PB あなたのいうドラゴン・レディに関してずっと否定的なマスコミ報道が続いていたことをどう思っていましたか?

レノン ぼくらふたりとも繊細な人間だから、そういう記事でひどく傷付いたさ。つまり、理解できなかったんだ。人を愛した時、誰かに「あんな女とよく一緒にいられるな」って言われたら、「なに言ってんだ! おれは愛の女神と一緒にいるんだ。ぼくの全生涯を満たしてくれる女性(ひと)と一緒なんだ。なぜそんなことを言うんだ。ぼくがあの女性に恋をしたからといって、なぜあの女性に石をぶつけ、ぼくにはそんなひどいことを言いたくなるんだ?」って言うよ。ふたりの愛がこういう状況を切り抜けさせてくれたんだけど、耐えきれないほどのひどい状況に追いこまれたこともあったな。もう少しで負けそうになったことも何度かはあったけど、ぼくらは、何とかそいつを切り抜けて、いまのぼくらがあるんだ。(天井を仰いで)ありがたい、ありがたい、ありがたい。

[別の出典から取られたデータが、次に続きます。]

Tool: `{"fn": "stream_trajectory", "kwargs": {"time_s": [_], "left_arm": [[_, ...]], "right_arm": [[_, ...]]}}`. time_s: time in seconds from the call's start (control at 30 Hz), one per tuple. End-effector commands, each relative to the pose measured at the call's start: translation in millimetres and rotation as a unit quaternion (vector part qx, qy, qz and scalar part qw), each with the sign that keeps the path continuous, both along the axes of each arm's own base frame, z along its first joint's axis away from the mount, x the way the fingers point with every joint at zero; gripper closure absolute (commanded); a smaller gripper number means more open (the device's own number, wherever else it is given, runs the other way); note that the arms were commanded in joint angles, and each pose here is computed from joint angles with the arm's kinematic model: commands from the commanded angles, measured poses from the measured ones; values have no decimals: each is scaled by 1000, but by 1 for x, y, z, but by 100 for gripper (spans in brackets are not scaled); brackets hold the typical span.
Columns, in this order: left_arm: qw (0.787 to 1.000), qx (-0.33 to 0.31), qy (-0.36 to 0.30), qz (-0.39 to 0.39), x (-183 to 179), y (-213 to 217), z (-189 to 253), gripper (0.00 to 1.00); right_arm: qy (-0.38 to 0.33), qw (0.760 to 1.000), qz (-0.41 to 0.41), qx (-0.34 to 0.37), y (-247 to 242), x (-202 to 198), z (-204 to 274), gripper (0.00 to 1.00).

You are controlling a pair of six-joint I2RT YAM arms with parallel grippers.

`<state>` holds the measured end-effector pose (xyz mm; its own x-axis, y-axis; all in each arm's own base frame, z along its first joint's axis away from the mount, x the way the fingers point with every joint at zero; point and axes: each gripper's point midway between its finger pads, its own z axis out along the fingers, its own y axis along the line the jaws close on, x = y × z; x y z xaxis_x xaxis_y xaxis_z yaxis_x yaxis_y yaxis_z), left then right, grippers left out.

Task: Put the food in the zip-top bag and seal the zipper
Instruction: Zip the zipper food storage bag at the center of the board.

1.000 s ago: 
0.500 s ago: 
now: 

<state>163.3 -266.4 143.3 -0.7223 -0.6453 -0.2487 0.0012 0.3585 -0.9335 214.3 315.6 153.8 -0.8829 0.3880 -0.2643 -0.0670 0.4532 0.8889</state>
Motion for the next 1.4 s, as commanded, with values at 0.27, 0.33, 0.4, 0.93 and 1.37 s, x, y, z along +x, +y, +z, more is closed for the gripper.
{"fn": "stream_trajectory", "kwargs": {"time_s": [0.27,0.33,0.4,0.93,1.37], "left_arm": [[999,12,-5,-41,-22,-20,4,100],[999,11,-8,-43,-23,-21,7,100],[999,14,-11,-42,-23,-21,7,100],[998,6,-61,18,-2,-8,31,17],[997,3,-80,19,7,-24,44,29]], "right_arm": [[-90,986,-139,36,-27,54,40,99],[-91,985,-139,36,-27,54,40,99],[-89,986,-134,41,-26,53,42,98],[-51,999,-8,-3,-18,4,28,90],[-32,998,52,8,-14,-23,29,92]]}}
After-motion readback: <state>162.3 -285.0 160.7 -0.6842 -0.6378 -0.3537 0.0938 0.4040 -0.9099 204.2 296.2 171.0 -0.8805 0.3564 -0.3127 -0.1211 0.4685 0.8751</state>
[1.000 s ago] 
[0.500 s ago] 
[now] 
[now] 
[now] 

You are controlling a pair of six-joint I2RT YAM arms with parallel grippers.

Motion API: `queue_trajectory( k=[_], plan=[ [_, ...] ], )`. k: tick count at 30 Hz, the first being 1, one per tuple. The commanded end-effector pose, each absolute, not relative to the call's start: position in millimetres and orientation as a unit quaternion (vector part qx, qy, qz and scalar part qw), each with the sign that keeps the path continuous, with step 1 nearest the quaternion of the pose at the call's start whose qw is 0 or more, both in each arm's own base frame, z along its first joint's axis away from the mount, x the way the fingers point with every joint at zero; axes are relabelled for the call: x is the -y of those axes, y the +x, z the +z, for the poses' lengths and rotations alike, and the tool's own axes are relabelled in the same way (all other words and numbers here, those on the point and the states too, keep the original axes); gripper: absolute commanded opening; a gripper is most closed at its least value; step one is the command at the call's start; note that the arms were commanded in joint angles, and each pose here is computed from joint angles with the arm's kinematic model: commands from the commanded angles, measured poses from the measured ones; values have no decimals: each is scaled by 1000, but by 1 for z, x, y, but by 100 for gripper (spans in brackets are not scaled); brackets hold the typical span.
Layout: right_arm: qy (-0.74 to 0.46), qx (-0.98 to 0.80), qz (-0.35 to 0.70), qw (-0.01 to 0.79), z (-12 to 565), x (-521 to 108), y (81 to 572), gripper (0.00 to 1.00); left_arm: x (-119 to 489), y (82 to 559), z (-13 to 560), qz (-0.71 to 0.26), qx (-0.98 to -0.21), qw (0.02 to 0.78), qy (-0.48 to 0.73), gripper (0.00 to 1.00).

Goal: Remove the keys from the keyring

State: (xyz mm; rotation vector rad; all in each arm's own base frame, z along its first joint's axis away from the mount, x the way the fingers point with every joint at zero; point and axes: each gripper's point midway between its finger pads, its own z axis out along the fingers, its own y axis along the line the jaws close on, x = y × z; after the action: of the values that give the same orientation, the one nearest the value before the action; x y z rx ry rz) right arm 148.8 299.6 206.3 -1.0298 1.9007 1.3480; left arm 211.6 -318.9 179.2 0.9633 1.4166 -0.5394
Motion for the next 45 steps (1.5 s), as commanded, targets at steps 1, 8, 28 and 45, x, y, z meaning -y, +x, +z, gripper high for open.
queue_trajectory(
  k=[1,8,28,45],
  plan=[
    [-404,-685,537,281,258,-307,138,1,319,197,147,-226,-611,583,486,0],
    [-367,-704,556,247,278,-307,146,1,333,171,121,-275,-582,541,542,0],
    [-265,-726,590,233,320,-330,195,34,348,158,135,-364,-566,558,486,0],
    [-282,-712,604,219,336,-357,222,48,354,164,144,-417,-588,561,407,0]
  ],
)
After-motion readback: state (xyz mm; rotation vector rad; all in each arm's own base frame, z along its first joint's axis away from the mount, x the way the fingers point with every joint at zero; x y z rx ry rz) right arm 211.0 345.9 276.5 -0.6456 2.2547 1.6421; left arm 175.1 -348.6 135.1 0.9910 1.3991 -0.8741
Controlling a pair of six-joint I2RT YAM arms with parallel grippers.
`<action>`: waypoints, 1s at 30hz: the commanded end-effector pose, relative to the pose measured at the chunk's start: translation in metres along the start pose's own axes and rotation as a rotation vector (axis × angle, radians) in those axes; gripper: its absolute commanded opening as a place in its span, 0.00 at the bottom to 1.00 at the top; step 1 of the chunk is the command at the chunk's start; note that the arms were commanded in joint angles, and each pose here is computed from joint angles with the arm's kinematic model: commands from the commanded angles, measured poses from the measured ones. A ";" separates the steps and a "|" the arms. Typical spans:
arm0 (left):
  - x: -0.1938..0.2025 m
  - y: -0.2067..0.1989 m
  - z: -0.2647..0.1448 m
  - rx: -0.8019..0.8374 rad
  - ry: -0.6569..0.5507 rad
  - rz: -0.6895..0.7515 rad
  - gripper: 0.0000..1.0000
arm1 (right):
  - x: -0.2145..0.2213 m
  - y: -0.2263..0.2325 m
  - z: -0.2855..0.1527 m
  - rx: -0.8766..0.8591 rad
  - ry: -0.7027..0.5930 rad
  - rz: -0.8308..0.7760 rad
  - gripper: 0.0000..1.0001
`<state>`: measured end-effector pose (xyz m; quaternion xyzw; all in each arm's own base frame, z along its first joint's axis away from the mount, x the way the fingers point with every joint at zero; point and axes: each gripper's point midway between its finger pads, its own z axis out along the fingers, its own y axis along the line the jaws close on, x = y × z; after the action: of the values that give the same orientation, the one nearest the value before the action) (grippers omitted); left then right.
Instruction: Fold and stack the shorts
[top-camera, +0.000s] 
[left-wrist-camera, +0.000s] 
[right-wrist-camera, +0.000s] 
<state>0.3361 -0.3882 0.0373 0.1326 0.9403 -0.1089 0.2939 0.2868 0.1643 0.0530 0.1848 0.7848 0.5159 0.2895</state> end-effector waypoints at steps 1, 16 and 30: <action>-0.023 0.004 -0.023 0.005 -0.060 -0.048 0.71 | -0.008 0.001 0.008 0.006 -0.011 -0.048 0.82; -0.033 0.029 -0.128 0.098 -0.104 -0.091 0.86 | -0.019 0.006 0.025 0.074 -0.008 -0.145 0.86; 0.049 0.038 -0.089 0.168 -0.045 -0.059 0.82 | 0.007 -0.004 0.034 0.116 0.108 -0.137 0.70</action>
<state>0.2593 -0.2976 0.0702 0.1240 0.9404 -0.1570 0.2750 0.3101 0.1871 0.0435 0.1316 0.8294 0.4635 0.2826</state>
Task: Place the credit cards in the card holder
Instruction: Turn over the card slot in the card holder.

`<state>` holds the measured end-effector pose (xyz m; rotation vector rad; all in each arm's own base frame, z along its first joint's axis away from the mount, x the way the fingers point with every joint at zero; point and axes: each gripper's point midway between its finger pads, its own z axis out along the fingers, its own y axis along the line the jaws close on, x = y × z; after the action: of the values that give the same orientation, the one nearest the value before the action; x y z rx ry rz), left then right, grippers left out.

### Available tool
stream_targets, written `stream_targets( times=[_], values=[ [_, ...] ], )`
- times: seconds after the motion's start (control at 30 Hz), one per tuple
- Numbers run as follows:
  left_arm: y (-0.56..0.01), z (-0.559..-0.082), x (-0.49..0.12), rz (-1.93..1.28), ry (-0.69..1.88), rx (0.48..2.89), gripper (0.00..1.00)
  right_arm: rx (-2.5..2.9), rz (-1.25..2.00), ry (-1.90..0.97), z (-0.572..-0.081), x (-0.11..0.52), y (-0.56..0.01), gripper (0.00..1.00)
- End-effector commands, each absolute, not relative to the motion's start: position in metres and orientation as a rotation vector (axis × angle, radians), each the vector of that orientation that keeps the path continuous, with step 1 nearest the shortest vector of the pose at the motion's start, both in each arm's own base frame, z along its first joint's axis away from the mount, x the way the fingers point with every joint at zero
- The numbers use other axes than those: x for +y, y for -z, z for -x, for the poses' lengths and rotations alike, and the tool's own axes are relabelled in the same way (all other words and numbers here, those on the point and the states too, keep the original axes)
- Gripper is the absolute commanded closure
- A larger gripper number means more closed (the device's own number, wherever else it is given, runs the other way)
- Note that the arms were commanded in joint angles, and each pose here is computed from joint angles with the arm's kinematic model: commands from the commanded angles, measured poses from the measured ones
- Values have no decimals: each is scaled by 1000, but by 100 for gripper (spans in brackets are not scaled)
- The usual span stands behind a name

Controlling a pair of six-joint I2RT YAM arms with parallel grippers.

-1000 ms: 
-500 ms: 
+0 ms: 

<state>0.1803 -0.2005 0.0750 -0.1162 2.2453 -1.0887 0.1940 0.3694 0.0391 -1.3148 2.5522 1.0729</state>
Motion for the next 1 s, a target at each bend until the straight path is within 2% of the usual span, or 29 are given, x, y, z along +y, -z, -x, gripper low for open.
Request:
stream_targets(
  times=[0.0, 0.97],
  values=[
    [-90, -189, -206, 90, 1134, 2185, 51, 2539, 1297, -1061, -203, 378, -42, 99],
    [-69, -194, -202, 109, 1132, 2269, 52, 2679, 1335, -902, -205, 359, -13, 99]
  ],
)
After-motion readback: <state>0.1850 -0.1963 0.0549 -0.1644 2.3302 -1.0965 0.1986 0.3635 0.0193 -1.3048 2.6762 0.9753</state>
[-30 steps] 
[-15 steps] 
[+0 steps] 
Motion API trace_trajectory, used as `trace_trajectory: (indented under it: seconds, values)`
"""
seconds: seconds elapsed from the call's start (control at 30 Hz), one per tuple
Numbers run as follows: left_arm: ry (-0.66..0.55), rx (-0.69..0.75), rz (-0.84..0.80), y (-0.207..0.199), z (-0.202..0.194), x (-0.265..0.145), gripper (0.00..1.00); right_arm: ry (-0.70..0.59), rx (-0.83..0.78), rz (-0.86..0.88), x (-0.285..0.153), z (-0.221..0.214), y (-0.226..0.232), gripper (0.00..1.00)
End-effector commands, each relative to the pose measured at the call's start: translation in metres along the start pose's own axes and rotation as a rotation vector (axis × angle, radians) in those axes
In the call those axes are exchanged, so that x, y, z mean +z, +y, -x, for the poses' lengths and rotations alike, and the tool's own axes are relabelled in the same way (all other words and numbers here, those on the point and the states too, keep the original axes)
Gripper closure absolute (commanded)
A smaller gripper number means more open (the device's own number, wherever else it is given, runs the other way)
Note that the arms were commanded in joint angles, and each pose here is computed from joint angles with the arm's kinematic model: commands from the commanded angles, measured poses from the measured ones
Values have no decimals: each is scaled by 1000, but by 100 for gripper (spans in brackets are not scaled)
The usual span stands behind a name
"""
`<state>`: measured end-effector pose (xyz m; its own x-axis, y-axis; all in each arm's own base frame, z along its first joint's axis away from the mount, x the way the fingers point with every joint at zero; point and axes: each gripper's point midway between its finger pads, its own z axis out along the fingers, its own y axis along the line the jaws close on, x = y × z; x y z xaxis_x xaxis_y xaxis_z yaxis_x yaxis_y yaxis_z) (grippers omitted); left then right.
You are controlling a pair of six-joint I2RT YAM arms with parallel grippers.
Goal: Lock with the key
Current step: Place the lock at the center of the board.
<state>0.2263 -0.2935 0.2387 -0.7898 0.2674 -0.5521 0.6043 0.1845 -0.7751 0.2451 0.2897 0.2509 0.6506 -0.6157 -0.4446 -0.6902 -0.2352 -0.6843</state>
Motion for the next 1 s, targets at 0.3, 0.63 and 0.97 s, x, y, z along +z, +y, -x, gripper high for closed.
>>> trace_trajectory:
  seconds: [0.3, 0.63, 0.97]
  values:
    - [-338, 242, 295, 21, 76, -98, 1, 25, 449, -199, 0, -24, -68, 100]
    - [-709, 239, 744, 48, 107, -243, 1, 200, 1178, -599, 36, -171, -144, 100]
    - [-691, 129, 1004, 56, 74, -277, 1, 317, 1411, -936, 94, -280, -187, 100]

もしかしたら、僕が知らないだけで、手掛けたのは有名な翻訳者の方なのかしら? まるで目の前で、ジョンが熱弁を振るっている様子が浮かんでくるような文章ですよね。あと、最後にもう1つ。本書の後半には、ジョンが自作の127曲(レノン&マッカートニー名義のもの、ソロ名義のもの両方)について述べた寸評が収められていて、これが率直というか辛辣というか、読んでいてすごく面白い。例えば「レット・イット・ビー」はこんな感じです。

これは全部ポール。ビートルズとは何の関係もない曲。ウィングスの曲でもいいってやつさ。「明日に架ける橋」から彼はインスピレーションを受けたんじゃないかな。彼はああいうのをひとつ書きたがっていたからね。

ここまでフランクな発言を引き出したインタビュアーは、「ニューヨーク・タイムズ」や「ローリングストーン」などで活躍してきたデヴィッド・シェフ。取材時には何と24歳だったそうです(まじか!)。彼がその後、薬物中毒に陥った息子との経験をもとに「ビューティフル・ボーイ」というノンフィクションを書き、ティモシー・シャラメとスティーヴ・カレル主演で映画にもなったことは、不覚にも今回Wikipediaを読んで初めて知りました。デヴィッドさん、渾身の著書を出す際に、ジョンがヨーコとの愛息ショーンに捧げた名曲「Beautiful Boy」からタイトルを借りたんですね。自分の中で、点と点が繋がりました。

というわけで、「本についての説明はナシで表紙画像だけアップ」というルールに思いきり反して、長々と自分語りをしてしまいましたが、買い物以外にはほとんど出歩かない日々、久しぶりに本棚を見返す時間は楽しかったです。